▶ EXERCISE DIRECTIONS
From the line that holds "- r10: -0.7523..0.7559" down to the last line of the listing below, transcribe exactly and only those lines. Leave pictures out.

+---+

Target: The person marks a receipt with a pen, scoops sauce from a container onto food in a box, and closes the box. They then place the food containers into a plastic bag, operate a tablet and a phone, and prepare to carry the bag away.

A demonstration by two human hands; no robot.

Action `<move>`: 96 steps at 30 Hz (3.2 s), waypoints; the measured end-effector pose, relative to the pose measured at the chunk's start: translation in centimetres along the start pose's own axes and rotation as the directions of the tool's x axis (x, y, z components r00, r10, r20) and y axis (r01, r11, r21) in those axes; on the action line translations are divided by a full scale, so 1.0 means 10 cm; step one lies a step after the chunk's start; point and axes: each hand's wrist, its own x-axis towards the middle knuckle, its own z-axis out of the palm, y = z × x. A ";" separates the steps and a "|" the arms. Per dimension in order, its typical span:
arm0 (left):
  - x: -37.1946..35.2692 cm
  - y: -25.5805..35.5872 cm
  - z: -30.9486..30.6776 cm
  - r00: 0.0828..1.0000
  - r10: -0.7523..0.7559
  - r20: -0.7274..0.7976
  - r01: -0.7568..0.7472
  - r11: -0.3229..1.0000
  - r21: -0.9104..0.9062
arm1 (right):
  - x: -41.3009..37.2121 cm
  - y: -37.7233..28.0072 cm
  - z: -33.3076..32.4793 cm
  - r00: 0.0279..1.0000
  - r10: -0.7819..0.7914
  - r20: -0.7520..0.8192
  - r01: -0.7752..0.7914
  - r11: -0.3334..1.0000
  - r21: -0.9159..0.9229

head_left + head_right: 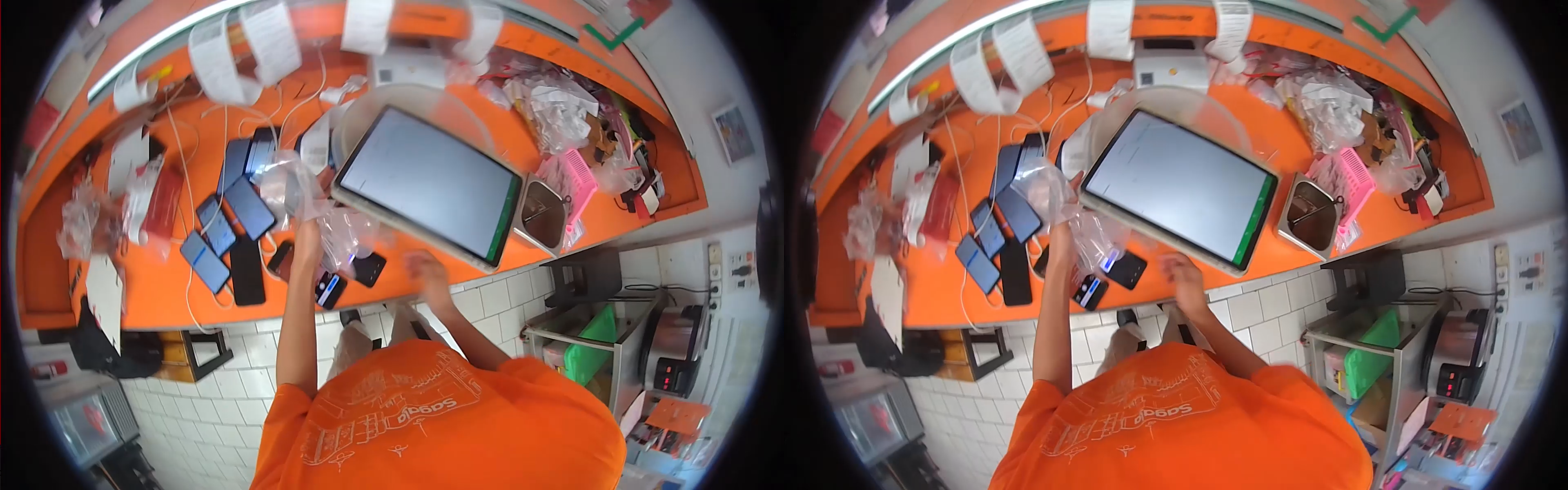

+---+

▶ ANSWER FOR THIS EXERCISE
  - r10: -0.7523..0.7559
  - r20: -0.7274..0.7976
  - r01: -0.7568..0.7472
  - r11: -0.3229..1.0000
  - r21: -0.9104..0.9062
arm1 (right):
  - x: -41.3009..37.2121 cm
  - y: -37.7233..28.0072 cm
  - z: -33.3076..32.4793 cm
  - r00: 0.0279..1.0000
  - r10: -0.7819..0.7914
  - r20: -0.7520..0.8192
  - r01: -0.7752..0.7914
  - r11: -0.3334..1.0000
  - r21: -0.9159..0.9229

head_left + head_right: 

The answer given is complete as it stands.